5 aliments verts à mettre dans votre assiette

Gabrielle Tremblay-Baillargeon Collaboration spéciale
La production de la camerise est en plein essor au Québec.
Photo: Adobe Stock La production de la camerise est en plein essor au Québec.

Ce texte fait partie d'un cahier spécial.

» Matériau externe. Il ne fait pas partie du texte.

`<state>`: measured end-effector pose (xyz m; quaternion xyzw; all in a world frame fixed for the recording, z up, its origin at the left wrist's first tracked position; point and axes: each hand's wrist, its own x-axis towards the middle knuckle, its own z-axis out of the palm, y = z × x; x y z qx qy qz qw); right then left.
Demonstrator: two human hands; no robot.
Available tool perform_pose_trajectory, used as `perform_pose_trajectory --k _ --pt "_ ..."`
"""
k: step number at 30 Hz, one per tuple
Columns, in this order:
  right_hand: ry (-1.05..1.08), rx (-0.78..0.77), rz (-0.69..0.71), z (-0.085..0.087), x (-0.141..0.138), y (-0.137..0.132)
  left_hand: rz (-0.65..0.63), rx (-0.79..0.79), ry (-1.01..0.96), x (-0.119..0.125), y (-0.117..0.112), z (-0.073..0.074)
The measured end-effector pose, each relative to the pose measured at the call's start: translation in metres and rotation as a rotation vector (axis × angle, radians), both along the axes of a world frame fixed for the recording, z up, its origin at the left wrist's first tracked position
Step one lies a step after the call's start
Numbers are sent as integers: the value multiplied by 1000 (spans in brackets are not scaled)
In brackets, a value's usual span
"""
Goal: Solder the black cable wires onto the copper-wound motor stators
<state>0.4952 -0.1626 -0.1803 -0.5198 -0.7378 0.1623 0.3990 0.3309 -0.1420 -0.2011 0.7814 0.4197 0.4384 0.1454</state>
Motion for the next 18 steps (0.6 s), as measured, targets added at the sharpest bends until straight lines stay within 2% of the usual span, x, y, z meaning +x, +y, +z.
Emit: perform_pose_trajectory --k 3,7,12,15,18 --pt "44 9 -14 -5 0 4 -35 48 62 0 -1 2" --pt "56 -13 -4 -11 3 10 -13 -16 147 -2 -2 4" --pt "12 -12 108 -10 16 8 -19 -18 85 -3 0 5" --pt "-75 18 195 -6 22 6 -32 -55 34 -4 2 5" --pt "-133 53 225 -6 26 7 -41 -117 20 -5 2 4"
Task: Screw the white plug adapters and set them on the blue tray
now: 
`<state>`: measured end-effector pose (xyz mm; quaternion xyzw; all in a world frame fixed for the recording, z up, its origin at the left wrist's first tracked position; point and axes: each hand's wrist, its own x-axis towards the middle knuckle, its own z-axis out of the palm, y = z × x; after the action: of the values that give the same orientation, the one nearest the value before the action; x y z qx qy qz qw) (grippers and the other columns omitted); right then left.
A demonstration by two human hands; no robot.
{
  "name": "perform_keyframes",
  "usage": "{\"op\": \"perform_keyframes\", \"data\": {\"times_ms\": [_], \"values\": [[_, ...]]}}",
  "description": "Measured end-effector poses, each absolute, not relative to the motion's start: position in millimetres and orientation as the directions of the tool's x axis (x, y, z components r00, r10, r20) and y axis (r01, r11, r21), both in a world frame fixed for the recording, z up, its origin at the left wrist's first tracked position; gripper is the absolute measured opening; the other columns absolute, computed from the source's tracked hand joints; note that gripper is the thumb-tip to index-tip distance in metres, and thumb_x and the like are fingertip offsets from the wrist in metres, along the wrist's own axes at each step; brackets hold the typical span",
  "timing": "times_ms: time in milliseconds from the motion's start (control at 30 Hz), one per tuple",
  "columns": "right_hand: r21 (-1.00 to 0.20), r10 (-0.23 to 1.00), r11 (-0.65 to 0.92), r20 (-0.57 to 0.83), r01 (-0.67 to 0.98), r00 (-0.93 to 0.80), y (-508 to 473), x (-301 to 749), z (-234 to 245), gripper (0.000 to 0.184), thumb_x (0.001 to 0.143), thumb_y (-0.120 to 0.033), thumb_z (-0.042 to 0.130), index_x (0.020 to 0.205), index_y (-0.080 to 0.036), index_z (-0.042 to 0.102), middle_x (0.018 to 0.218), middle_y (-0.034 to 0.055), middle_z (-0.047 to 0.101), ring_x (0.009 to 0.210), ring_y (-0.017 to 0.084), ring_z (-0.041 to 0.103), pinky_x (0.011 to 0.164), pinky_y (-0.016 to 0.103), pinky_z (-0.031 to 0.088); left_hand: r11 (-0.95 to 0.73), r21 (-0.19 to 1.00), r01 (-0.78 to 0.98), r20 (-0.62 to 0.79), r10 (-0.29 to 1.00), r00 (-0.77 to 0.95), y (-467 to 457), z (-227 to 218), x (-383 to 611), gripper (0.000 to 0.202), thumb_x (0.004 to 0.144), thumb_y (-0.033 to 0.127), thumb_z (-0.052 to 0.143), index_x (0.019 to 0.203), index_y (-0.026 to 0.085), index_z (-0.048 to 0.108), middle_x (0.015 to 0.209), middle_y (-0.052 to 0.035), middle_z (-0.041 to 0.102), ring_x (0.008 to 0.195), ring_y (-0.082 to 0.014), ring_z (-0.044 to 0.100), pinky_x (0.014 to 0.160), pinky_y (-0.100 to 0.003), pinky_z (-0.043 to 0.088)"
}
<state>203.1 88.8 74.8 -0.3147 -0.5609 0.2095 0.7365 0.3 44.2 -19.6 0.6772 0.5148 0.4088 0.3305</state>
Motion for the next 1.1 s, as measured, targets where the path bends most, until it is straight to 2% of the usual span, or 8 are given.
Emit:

Voici cinq aliments locaux à intégrer à votre alimentation pour réduire votre empreinte écologique, une bouchée à la fois.

Champignons

Difficile de résister au goût umami des champignons. « C’est un aliment qui ne produit presque aucun gaz à effet de serre », précise Judith Noël-Gagnon, directrice chez Mycoboutique, une entreprise spécialisée dans tout ce qui touche aux champignons, ayant pignon sur rue à Montréal. En outre, selon elle, les réseaux de cueilleurs s’assurent de la protection des milieux forestiers puisque « sans forêt, il n’y a pas de champignons ». On les achète frais, séchés ou même congelés pour remplacer totalement ou en partie la viande rouge dans nos recettes préférées : sauce à spaghetti, burgers…

Caméline

Les vertus de l’huile d’olive ne sont plus à prouver. Or, au Québec, nous avons la caméline, plante de la famille des crucifères, qui produit elle aussi une huile polyvalente au goût légèrement herbacé. De plus en plus de cultivateurs s’affairent à distribuer des bouteilles de cette excellente source de gras qui contient plus d’oméga-3 que sa rivale européenne, indique Marjolaine Mercier, nutritionniste-diététiste. L’huile s’utilise comme base de cuisson, dans des vinaigrettes ou en marinade, par exemple.
 

Chanvre

Proche cousin du cannabis et du houblon, le chanvre est un champion de la nutrition : riche en protéines, en fibres, en oméga-3 et en oméga-6, il procure un effet rassasiant. On peut saupoudrer ses graines sur des salades ou du gruau. Selon le ministère de l’Agriculture et de l’Agroalimentaire du Canada, les plants ne nécessitent aucun engrais ou pesticide, assurant la certification bio du produit presque partout au pays. De surcroît, en raison de son court cycle de pousse, le chanvre offre un excellent rendement aux producteurs québécois.
 

Baies indigène

L’été, on s’empresse de savourer les « bleuets du Lac ». Pourtant, certains cultivateurs se détournent de ce fleuron de la région au profit d’autres baies acidulées, comme la camerise, l’aronia, l’amélanchier et l’argousier. La plupart se cuisinent comme les petits fruits que l’on connaît : en confitures, en smoothies, en muffins, ou se mangent tels quels en collation… « En se détournant d’une monoculture intensive, on réduit les risques de développement de maladies ou de ravages d’insectes », explique Pier-Olivier Lavoie-Gobeil, qui cultive ces baies sur sa terre du Lac-Saint-Jean. « Les arbustes vivaces ne nécessitent pas de tourner les sols, ce qui améliore leur santé et permet d’emmagasiner une plus grande quantité de CO2 », ajoute-t-il.
 

Algues

Les algues sont une excellente source d’iode, nutriment que l’on retrouve principalement dans les produits laitiers. On les déguste en soupe, en croustilles ou encore en salade afin de profiter de leurs parfums salins. Et pour les découvrir, on se tourne vers les berges du fleuve. « En Gaspésie, il y a vraiment de belles et savoureuses algues qui sont de plus en plus distribuées en épicerie », précise la nutritionniste Marjolaine Mercier.